#### EXERCISE REQUIREMENTS
Repeat the listing below in full, keeping every character as it is.
———
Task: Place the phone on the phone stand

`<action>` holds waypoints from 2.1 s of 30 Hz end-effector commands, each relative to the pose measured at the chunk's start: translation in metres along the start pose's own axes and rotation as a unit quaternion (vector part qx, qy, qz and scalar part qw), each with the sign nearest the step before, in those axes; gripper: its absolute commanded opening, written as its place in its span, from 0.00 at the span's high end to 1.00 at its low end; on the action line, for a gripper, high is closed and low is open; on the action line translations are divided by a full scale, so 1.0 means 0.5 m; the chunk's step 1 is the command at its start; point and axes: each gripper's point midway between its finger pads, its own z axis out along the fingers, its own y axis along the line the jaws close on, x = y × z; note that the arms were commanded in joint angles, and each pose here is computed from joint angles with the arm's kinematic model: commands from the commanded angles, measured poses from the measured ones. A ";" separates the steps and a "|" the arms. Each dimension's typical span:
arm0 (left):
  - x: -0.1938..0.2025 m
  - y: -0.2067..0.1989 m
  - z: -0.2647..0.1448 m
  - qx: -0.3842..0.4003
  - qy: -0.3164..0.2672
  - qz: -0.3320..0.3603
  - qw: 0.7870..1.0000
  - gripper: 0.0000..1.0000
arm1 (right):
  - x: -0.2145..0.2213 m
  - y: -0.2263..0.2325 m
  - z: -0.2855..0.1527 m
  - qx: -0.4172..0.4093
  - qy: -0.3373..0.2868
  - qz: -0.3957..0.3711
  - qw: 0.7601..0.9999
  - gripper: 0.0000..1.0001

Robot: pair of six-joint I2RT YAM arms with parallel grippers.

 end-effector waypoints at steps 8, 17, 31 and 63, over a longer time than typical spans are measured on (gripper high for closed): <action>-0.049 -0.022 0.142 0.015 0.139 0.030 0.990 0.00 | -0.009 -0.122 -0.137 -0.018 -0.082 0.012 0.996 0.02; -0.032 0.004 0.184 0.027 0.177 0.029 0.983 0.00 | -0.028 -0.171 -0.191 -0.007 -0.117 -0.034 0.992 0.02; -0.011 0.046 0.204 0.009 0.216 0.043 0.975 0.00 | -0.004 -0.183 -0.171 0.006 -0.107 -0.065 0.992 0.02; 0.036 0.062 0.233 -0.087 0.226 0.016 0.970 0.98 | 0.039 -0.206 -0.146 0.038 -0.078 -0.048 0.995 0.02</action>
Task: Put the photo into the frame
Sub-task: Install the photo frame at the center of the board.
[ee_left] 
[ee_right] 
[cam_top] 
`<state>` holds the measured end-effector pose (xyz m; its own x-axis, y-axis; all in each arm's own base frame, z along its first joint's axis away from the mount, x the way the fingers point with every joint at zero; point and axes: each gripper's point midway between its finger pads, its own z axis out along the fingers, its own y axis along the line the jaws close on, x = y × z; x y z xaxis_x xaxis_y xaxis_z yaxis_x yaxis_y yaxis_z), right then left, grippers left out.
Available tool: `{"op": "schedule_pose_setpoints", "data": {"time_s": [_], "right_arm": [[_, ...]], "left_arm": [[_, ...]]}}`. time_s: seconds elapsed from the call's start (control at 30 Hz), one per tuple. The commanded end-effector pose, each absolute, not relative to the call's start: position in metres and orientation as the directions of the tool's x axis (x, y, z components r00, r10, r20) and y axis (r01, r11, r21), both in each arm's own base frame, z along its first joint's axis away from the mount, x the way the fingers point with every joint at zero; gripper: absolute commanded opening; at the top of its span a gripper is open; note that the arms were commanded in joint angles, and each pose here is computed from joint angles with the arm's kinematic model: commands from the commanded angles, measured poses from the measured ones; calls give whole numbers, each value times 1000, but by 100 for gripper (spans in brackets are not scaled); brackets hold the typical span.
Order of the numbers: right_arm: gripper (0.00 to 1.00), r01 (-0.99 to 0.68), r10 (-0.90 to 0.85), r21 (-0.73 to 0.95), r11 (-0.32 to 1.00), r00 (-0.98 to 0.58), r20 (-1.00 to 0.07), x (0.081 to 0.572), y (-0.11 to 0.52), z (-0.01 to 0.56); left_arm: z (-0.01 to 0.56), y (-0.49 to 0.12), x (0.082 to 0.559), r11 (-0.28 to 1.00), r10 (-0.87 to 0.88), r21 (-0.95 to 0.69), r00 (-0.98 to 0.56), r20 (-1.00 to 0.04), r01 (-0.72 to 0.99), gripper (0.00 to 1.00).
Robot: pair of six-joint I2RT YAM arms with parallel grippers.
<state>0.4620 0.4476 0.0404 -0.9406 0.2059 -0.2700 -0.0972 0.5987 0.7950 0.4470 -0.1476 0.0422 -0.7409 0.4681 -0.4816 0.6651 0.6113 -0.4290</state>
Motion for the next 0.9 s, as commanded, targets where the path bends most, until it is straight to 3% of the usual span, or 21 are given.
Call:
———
#### TASK RESPONSE
Task: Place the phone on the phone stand

`<action>` holds waypoints from 2.1 s of 30 Hz end-effector commands, each relative to the pose measured at the chunk's start: translation in metres along the start pose's own axes and rotation as a unit quaternion (vector part qx, qy, qz and scalar part qw), each with the sign nearest the step before, in those axes; gripper: its absolute commanded opening, written as its place in its span, from 0.00 at the span's high end to 1.00 at its low end; on the action line, for a gripper, high is closed and low is open; on the action line translations are divided by a full scale, so 1.0 means 0.5 m; the chunk's step 1 is the command at its start; point and axes: each gripper's point midway between its finger pads, its own z axis out along the fingers, its own y axis along the line the jaws close on, x = y × z; note that the arms were commanded in joint angles, and each pose here is computed from joint angles with the arm's kinematic model: commands from the commanded angles, measured poses from the measured ones. A ";" separates the steps and a "|" the arms. Each dimension's typical span:
arm0 (left):
  - x: -0.1938..0.2025 m
  - y: -0.2067..0.1989 m
  - z: -0.2647..0.1448 m
  - qx: -0.3842..0.4003
  - qy: -0.3164..0.2672
  - qz: -0.3320..0.3603
  - qw: 0.7870..1.0000
  - gripper: 0.0000..1.0000
arm1 (right):
  - x: -0.2145..0.2213 m
  - y: -0.2263..0.2325 m
  - z: -0.2855..0.1527 m
  - qx: -0.4172..0.4093
  - qy: -0.3373..0.2868
  - qz: -0.3957..0.3711
  - qw: 0.7601..0.9999
  - gripper: 0.0000..1.0001

Robot: pair of six-joint I2RT YAM arms with parallel grippers.

 end-effector waypoints at steps 8, 17, 31 and 63, over a longer time than typical spans are measured on (gripper high for closed): <action>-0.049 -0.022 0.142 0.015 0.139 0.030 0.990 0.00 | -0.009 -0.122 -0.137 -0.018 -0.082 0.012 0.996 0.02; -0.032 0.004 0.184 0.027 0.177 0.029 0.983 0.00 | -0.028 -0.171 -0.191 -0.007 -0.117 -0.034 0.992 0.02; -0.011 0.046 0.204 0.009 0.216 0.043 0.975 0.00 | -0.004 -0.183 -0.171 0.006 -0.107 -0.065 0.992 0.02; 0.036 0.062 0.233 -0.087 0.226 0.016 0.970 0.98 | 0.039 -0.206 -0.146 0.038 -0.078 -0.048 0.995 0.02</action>
Task: Put the photo into the frame
Sub-task: Install the photo frame at the center of the board.
[ee_left] 
[ee_right] 
[cam_top] 
`<state>` holds the measured end-effector pose (xyz m; its own x-axis, y-axis; all in each arm's own base frame, z along its first joint's axis away from the mount, x the way the fingers point with every joint at zero; point and axes: each gripper's point midway between its finger pads, its own z axis out along the fingers, its own y axis along the line the jaws close on, x = y × z; x y z xaxis_x xaxis_y xaxis_z yaxis_x yaxis_y yaxis_z), right then left, grippers left out.
Available tool: `{"op": "schedule_pose_setpoints", "data": {"time_s": [_], "right_arm": [[_, ...]], "left_arm": [[_, ...]]}}`. time_s: seconds elapsed from the call's start (control at 30 Hz), one per tuple. The commanded end-effector pose, each absolute, not relative to the call's start: position in metres and orientation as the directions of the tool's x axis (x, y, z components r00, r10, r20) and y axis (r01, r11, r21), both in each arm's own base frame, z along its first joint's axis away from the mount, x the way the fingers point with every joint at zero; gripper: absolute commanded opening; at the top of its span a gripper is open; note that the arms were commanded in joint angles, and each pose here is computed from joint angles with the arm's kinematic model: commands from the commanded angles, measured poses from the measured ones; calls give whole numbers, each value times 1000, but by 100 for gripper (spans in brackets are not scaled); brackets hold the typical span.
Order of the numbers: right_arm: gripper (0.00 to 1.00), r01 (-0.99 to 0.68), r10 (-0.90 to 0.85), r21 (-0.73 to 0.95), r11 (-0.32 to 1.00), r00 (-0.98 to 0.58), r20 (-1.00 to 0.07), x (0.081 to 0.572), y (-0.11 to 0.52), z (-0.01 to 0.56); left_arm: z (-0.01 to 0.56), y (-0.49 to 0.12), x (0.082 to 0.559), r11 (-0.28 to 1.00), r10 (-0.87 to 0.88), r21 (-0.95 to 0.69), r00 (-0.98 to 0.56), r20 (-1.00 to 0.04), r01 (-0.72 to 0.99), gripper (0.00 to 1.00).
Robot: pair of six-joint I2RT YAM arms with parallel grippers.
<state>0.4620 0.4476 0.0404 -0.9406 0.2059 -0.2700 -0.0972 0.5987 0.7950 0.4470 -0.1476 0.0422 -0.7409 0.4681 -0.4816 0.6651 0.6113 -0.4290</state>
Motion for the next 0.9 s, as commanded, targets where the path bends most, until it is straight to 3% of the usual span, or 21 are given.
Call:

The response is now done.